Provided material:
********
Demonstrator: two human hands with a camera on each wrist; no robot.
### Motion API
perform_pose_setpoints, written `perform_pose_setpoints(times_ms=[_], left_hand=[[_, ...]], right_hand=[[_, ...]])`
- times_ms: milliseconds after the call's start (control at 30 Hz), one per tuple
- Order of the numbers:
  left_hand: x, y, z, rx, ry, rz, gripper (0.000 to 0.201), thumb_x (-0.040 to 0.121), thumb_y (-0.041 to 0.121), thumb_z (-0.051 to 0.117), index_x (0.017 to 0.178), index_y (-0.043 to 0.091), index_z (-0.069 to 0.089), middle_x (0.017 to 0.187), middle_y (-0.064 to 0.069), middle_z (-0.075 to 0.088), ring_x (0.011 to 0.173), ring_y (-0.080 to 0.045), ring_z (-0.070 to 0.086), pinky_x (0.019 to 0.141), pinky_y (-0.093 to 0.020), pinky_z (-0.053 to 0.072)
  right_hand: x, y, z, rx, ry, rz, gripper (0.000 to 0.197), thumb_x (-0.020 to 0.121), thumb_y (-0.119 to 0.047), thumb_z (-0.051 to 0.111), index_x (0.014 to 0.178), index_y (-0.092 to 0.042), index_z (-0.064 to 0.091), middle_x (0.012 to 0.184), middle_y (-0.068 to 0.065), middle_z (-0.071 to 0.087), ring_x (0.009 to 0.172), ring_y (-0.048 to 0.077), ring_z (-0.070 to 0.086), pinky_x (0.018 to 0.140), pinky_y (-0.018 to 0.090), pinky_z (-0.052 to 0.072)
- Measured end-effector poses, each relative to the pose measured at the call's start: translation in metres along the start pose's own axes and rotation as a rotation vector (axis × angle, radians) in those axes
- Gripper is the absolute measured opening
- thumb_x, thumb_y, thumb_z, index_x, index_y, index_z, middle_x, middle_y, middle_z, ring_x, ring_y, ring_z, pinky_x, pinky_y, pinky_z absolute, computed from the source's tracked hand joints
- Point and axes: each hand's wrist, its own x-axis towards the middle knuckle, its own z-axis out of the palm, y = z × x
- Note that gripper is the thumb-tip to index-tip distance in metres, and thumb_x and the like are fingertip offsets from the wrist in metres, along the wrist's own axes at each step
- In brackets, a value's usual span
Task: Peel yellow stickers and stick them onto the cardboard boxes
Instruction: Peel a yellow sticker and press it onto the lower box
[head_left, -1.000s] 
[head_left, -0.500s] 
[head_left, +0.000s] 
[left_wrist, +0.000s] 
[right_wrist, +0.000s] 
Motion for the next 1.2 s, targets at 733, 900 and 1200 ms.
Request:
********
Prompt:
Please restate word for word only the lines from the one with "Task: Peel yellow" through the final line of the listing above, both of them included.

Reply:
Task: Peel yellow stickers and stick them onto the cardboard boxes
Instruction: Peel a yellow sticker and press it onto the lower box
[head_left, -1.000s] 
[head_left, -0.500s] 
[head_left, +0.000s] 
[left_wrist, +0.000s] 
[right_wrist, +0.000s] 
Motion for the next 1.2 s, targets at 733, 900 and 1200 ms.
Request:

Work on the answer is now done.